Just recently (on a transatlantic flight) I had the joy of reading the 2022 enlarged reprint in English by Romanitas Press, Kansas City (4th edition, three previous by Herder) of the book by the French Benedictine monk, Dom Gaspar Lefebvre, O.S.B. “Catholic Liturgy: Its Fundamental Principles”, originally translated into English in 1924, from his work of 1920: “Liturgia: Ses Princips Fondamentaux”.
Don't mind if I simply recommend this work in all its parts. I read Chapter X The Divine Office with particular interest, for the good counsel it gives on praying the traditional Breviary. As an older man who has been praying the traditional Office for less than six years, it reassured me in the crisis to which I succumbed after previously reading advice by Pius Parsch suggesting the amount of Latin study which should go into a proper recitation of the psalms, not to mention the hymns of the Latin Breviary (Woe is me!).
Dom Gaspar is good all around, writing with balance and perspective, not to mention depth and eloquence. In this spirit, the monk's Chapter VII Holy Communion is unbeatable for description and analysis of the situation with the reform of the Communion fast, as it presented itself almost a 100 years ago. He helped me in particular to deal with a question posed to me by the Prior of the Benedictine Monastery in Norcia concerning an article he sent in reprint from a Sub Stack: "Ricostruire Montecassino. Dinamiche della pratica del digiuno eucaristico tra ricerca di Dio e ricerca di se'." posted by an anonymous author Clusinus on December 5, 2022.
Clusinus is right in contending that the present one hour fast before receiving Holy Communion is no fast at all, because of a Sunday, a lay person can leave the remainder of his double latte in the car and still have fasted an hour by Communion time, if he gets to church 15 minutes before Mass time and, as a good Catholic, sits toward the back. Clusinus despairs of any sort of restoration (whether of the three hours discipline of Pius XII or of an earlier practice of absolute fast from midnight before Communion). He argues from the reconstruction of the Abbey of Montecassino after its wartime destruction in a horrendous bombing during World War II. He maintains as do many others that the restoration of the historic monastery might have been accurate in most details but is spiritless.
I told the Prior of Norcia, that I agree with Clusinus that the old Communion fast is beyond restoration in the sense that fasting from everything including water from midnight on would provoke a scandal among the folks (accustomed to their water bottles, gum, and cough drops as they are) which would be hard to make salutary. Even so, for the sake of helping the cause of stirring up our faith in the Real Presence of Christ, Body, Blood, Soul and Divinity, some kind effort to make receiving Holy Communion more deliberate has to be made.
One of my own suggestions, proposed by me at Forty Hours Devotions I have preached and in discussions with priests would be a return to the use of the Communion Rail, with Communion received kneeling (for those who are able) and most especially on the tongue. Oddly enough my argument has much to do with the Communion fast. Many people might leave the double latte out in the car, but they forget to get rid of their chewing gum.
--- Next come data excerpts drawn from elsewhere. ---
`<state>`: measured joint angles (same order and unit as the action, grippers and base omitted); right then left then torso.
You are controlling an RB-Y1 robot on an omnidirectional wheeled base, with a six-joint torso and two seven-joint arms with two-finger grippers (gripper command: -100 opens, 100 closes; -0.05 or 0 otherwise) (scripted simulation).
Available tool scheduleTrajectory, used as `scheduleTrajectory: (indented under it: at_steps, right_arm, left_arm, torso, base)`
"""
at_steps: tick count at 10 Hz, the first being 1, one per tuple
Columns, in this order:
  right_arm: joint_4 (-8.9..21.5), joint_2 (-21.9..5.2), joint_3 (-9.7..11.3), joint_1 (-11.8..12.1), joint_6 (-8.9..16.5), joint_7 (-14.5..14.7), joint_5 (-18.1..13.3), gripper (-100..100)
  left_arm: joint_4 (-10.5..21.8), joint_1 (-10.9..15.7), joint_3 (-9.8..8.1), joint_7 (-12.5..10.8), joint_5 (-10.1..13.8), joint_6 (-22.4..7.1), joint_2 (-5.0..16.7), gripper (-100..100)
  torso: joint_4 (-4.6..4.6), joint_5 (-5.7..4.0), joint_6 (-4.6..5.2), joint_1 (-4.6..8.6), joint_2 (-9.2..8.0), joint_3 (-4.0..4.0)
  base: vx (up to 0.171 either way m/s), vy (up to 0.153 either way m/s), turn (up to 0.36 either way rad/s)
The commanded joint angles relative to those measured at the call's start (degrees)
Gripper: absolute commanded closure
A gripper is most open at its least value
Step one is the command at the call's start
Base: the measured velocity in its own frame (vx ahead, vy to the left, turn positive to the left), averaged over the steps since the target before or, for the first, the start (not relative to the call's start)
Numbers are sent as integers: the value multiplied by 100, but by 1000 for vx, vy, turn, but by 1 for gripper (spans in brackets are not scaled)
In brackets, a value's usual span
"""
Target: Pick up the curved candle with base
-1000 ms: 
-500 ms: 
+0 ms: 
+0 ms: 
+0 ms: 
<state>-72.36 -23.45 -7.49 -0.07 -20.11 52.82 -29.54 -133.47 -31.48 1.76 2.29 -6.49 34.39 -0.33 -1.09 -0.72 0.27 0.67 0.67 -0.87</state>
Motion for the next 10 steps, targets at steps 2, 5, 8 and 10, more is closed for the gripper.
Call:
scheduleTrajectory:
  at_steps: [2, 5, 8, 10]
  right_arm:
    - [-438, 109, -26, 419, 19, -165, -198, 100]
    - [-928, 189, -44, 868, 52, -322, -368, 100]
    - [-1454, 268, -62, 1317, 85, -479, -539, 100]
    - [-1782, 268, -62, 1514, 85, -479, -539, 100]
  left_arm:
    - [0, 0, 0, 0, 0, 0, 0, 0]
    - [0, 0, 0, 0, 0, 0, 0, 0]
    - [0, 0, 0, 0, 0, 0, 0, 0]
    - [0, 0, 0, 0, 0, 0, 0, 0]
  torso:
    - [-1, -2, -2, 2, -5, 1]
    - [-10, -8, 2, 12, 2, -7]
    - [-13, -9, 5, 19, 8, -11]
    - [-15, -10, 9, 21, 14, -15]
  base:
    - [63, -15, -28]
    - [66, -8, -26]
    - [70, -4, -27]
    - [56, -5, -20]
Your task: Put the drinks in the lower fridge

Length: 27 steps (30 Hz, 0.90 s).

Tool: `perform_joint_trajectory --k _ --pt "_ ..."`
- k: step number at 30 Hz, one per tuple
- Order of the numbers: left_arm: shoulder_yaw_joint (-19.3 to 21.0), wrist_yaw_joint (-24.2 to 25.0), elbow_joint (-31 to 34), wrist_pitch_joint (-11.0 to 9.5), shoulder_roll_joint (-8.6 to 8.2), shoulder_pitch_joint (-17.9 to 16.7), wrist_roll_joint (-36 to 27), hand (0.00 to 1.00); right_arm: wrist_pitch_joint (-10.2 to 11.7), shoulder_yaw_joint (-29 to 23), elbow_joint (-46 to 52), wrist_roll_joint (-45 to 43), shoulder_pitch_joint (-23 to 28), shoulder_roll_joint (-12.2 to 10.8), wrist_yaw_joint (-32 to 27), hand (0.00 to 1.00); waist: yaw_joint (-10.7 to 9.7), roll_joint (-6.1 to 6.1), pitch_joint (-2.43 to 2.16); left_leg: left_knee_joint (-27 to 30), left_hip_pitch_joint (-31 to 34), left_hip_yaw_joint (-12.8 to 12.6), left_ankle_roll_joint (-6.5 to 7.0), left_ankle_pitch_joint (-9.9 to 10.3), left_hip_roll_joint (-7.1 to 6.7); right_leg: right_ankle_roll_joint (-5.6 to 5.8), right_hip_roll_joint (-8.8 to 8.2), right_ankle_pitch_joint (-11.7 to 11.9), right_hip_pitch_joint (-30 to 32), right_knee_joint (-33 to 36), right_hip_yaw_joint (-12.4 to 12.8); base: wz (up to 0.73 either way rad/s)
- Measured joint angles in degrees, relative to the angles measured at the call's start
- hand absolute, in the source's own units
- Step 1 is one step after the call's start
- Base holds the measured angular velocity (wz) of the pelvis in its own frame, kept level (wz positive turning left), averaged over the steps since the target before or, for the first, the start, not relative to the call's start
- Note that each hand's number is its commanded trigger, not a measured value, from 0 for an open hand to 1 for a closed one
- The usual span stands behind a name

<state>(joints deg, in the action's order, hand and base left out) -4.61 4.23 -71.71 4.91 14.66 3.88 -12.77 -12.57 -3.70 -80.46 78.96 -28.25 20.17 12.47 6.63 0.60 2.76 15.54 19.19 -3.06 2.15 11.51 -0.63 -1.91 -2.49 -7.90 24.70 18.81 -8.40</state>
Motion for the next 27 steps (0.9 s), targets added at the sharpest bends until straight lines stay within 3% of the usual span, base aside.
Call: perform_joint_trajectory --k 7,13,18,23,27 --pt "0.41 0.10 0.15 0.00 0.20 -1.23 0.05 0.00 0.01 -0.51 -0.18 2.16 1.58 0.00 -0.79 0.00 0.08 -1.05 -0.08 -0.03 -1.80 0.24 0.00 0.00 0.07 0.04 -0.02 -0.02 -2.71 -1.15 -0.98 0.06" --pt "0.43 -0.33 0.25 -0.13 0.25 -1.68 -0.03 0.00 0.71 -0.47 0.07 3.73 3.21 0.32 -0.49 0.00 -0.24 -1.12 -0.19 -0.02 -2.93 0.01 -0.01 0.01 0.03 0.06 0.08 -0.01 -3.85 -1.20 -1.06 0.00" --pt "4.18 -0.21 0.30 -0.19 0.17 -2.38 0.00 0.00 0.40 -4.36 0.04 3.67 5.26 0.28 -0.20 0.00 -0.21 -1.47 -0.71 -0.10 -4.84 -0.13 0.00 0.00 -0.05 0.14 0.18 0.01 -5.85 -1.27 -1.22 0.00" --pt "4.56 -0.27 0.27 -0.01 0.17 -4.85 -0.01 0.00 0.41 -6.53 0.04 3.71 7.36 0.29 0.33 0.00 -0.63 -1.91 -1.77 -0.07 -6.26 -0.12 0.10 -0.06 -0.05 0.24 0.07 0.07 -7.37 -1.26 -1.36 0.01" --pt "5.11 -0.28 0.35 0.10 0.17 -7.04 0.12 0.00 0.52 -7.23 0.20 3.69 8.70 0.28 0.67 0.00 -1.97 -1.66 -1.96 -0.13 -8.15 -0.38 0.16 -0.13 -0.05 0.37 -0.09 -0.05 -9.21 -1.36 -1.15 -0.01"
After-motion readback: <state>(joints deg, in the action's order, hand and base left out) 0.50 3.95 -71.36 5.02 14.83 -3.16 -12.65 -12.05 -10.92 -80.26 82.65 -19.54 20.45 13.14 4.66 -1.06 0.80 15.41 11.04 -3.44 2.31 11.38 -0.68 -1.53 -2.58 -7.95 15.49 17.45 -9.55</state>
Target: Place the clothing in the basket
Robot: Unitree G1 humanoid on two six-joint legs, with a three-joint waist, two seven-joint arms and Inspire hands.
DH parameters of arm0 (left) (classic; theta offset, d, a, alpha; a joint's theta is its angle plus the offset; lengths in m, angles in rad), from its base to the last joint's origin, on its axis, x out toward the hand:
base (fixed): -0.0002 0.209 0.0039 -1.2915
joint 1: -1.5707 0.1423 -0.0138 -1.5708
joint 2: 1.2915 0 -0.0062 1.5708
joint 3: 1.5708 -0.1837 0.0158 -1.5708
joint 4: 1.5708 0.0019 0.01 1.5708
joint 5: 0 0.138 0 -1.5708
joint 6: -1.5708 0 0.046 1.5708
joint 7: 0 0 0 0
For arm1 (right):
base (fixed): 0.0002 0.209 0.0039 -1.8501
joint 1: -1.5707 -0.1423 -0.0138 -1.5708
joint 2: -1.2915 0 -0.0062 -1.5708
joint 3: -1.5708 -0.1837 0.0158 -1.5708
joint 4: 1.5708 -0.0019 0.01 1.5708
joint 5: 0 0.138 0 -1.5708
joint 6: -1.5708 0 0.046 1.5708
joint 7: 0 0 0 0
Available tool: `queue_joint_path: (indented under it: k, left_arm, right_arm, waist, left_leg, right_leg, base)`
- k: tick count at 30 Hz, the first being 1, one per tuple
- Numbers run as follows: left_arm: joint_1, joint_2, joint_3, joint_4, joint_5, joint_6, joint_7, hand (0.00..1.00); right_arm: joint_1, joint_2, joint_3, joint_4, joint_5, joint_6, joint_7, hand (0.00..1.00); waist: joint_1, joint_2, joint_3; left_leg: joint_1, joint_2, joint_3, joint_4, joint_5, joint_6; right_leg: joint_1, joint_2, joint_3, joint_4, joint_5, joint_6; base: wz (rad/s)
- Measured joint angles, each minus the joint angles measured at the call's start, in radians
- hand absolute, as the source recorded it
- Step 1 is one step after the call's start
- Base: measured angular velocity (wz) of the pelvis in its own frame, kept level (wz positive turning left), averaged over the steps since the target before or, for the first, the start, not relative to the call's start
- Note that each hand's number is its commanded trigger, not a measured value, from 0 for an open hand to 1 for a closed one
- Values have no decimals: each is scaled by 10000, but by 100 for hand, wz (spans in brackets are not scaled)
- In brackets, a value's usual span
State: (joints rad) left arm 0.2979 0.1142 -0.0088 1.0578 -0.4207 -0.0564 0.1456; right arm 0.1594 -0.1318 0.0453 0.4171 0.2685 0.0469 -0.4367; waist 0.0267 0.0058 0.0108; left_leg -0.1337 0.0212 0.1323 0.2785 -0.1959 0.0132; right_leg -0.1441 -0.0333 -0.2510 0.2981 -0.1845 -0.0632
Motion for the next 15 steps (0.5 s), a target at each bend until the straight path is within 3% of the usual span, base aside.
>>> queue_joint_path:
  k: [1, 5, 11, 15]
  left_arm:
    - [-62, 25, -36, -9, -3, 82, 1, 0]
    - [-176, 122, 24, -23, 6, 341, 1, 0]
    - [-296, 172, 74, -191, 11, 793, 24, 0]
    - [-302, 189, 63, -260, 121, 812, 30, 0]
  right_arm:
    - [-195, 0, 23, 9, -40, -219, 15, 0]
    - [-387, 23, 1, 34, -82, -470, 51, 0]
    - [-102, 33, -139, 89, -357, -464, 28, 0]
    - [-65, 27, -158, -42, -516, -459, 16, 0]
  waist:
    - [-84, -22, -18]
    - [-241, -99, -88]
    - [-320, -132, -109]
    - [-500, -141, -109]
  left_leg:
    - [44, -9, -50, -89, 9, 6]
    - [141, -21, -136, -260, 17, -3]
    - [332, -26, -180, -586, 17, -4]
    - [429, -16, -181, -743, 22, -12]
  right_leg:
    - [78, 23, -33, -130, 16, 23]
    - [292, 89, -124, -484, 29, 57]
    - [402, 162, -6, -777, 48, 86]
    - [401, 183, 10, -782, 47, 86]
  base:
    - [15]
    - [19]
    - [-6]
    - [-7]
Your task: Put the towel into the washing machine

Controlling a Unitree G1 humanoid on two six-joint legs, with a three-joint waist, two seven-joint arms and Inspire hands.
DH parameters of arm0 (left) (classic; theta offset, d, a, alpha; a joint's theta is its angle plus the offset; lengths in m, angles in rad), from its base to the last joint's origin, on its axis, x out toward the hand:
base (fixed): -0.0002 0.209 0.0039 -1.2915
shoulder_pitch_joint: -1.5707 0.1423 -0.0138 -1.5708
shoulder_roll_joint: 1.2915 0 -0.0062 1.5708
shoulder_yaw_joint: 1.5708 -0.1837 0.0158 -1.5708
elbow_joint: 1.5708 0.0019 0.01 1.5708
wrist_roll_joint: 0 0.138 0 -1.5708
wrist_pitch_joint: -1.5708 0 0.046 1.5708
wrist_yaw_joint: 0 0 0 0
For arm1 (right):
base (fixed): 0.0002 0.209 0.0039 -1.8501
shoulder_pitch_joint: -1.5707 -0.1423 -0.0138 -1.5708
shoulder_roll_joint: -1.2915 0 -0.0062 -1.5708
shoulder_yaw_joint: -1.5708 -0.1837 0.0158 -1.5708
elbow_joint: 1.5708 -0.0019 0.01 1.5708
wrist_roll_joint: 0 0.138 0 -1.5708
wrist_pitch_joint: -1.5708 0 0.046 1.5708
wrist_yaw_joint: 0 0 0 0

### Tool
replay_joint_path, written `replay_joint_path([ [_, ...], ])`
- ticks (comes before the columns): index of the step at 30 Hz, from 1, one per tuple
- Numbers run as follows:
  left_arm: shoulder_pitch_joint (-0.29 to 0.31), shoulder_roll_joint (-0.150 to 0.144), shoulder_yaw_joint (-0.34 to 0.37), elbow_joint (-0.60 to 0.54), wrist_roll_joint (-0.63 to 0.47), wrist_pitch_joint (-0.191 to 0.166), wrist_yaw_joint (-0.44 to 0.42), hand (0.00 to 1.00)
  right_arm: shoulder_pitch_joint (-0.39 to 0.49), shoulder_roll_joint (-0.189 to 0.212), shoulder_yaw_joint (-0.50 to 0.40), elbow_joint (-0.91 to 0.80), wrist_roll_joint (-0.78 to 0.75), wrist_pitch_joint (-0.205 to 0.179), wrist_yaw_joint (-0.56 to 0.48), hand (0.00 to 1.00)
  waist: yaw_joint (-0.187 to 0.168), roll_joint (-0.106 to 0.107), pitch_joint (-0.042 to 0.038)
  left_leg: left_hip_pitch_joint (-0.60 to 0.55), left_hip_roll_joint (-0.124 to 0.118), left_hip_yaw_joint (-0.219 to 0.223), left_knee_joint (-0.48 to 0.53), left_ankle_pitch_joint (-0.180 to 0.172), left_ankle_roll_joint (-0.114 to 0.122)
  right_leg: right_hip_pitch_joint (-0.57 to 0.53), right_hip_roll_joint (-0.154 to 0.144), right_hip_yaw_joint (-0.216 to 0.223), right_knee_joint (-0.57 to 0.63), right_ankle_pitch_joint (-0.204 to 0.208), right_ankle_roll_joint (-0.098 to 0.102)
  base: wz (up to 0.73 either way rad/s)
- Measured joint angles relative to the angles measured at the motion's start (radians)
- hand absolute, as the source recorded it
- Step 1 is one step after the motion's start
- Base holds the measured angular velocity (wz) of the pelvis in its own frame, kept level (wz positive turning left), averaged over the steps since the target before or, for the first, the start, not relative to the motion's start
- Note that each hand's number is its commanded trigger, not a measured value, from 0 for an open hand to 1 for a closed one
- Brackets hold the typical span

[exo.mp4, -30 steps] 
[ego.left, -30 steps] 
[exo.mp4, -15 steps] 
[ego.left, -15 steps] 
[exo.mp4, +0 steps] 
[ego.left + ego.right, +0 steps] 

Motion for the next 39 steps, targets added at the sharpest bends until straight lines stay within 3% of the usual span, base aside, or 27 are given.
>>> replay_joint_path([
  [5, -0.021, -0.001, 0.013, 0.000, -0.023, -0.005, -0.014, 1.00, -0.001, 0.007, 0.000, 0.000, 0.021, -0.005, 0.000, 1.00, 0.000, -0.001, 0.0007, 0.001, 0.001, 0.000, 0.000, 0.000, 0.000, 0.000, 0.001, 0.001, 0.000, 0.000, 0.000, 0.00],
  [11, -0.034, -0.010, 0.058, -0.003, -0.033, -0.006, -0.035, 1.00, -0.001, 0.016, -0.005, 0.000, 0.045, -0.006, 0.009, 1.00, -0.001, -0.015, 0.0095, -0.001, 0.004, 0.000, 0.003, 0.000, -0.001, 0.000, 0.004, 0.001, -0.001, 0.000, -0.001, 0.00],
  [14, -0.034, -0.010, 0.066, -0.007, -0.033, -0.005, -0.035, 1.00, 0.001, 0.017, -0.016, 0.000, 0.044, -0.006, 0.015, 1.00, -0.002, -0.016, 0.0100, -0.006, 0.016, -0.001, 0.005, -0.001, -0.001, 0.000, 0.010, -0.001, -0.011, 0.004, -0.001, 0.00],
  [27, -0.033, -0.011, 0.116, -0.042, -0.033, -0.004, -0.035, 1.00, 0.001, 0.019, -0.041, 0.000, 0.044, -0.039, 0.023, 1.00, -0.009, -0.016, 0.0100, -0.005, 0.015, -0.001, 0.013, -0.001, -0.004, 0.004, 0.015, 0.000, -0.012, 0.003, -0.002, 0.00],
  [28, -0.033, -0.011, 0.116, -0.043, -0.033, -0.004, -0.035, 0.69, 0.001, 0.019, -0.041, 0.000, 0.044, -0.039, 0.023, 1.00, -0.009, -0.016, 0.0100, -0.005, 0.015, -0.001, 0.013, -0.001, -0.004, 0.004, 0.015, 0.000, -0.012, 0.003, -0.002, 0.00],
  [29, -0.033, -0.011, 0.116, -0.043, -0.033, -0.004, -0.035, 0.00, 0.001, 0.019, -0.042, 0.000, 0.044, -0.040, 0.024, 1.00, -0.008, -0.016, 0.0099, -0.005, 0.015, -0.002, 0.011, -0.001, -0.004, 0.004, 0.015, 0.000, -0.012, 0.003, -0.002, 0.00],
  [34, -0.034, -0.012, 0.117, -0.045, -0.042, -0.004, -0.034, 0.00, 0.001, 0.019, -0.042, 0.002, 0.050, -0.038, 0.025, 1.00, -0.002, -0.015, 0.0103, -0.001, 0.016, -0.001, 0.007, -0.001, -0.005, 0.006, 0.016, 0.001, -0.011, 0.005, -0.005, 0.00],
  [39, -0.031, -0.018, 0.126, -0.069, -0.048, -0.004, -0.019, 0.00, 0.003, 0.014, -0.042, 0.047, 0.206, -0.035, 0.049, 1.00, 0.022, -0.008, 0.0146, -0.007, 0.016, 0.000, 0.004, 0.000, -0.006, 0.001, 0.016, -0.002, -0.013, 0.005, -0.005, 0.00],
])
In bygone days (maybe?) that meant sticking your gum on the underside of the seat of the pew before marching up to Communion. While some still do that, as is evidenced by the church cleaning crews with their spatulas scraping the evidence off from time to time, Communion in the hand enables some of these offenders to just tuck their gum back in their cheek (think about it!).
I bet Dom Gaspar never faced such questions, but sadly we do. Even more tragically they take their toll on genuine faith in Christ truly present in the Most Holy Sacrament of the Altar.
PROPERANTES ADVENTUM DIEI DEI
I don't think ancient fasting is impractical today, quite the contrary!
ReplyDeletePeople subject their bodies to far greater stresses today.
Real presence, in my opinion, is not recovered through some devotional gesture, but by learning to understand that a sacramental worldview is completely absent in our culture.
I fear that this, however, entails a stay in hell (the service graciously is offered in today's church and for that it is worth staying there) which entails the loss of everything, even one's own quiet and reassuring vision of the church.
St. Benedict's courage to leave Rome and retire to the Speco.
Thank you for reading and reflecting on my article.